Certains analystes évoquent la possibilité d’un redéploiement de la FINUL dans d’autres zones du sud, voire un retrait partiel si les garanties politiques ne sont plus réunies. Une telle évolution, si elle se confirmait, pourrait précipiter un vide sécuritaire susceptible d’être comblé par des groupes armés, avec le risque d’une militarisation croissante de zones jusqu’alors stabilisées.
Vers une reconfiguration du mandat ?
À New York, les discussions s’intensifient entre les États membres du Conseil de sécurité. Des propositions circulent pour réviser le mandat de la FINUL, notamment en durcissant les conditions de coordination avec l’armée libanaise, ou en créant des mécanismes de réaction plus rapide en cas de violation de la ligne bleue. Toutefois, toute réforme du mandat se heurte à deux obstacles majeurs : la crainte d’une escalade si le mandat devient trop intrusif, et la nécessité d’un consensus entre les grandes puissances.
Jusqu’à présent, aucun membre permanent n’a officiellement proposé une modification substantielle du texte fondateur. Mais plusieurs pays donateurs de troupes, inquiets pour la sécurité de leurs contingents, conditionnent la poursuite de leur engagement à des garanties de protection renforcée et à une évaluation stratégique trimestrielle.
Scénarios de crise à l’horizon
L’avenir de la mission onusienne au Liban se joue donc sur plusieurs fronts : diplomatique, opérationnel et symbolique. Une évolution non maîtrisée de la situation dans le sud pourrait conduire à une réduction drastique du rôle de la FINUL, voire à une reconfiguration de la présence internationale dans le pays. Cela constituerait une victoire implicite pour les partisans d’une solution sécuritaire régionale unilatérale, au détriment du cadre multilatéral.

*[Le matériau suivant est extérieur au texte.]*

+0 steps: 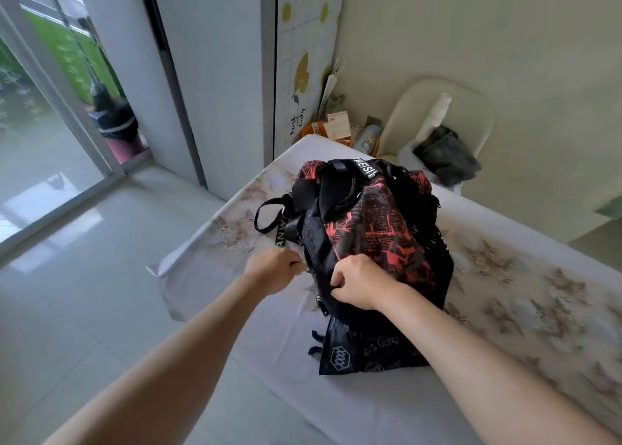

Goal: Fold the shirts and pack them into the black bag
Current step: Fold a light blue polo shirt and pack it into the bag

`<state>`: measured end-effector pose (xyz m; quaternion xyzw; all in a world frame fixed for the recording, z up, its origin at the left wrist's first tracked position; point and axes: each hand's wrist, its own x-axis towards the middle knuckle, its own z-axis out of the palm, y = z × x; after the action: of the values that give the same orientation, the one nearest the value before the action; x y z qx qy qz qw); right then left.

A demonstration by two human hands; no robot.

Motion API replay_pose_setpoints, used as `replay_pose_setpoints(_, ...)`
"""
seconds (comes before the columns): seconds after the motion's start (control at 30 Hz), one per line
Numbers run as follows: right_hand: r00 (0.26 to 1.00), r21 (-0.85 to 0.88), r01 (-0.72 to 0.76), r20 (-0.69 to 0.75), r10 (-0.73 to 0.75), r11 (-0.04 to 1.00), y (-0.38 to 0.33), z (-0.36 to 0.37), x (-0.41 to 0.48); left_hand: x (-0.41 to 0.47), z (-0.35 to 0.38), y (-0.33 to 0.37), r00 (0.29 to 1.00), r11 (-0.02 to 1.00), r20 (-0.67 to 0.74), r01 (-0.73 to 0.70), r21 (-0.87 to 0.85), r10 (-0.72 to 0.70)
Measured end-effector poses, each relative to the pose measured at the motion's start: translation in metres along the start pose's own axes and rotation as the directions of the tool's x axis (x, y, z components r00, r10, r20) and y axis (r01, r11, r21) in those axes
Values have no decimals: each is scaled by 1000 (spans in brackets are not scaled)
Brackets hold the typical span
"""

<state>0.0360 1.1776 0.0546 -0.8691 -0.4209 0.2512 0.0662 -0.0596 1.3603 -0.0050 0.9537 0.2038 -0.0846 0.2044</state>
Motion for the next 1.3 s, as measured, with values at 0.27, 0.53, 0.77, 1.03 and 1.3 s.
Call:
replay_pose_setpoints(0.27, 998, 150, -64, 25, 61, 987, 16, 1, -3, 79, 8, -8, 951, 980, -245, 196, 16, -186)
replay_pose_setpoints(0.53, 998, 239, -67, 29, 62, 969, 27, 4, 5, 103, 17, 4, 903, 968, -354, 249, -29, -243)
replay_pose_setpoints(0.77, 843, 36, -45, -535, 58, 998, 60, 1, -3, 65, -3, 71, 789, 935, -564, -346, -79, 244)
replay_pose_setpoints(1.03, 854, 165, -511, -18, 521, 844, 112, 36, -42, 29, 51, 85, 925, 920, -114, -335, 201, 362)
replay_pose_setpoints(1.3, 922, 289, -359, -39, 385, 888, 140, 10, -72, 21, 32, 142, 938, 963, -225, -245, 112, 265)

À court terme, le scénario le plus probable reste celui d’un statu quo tendu, avec des micro-conflits récurrents, une érosion de la confiance dans la mission onusienne, et un approfondissement du déséquilibre militaire. À moyen terme, la menace principale réside dans une normalisation de la présence israélienne au-delà de la ligne bleue, sans réaction proportionnée de la communauté internationale.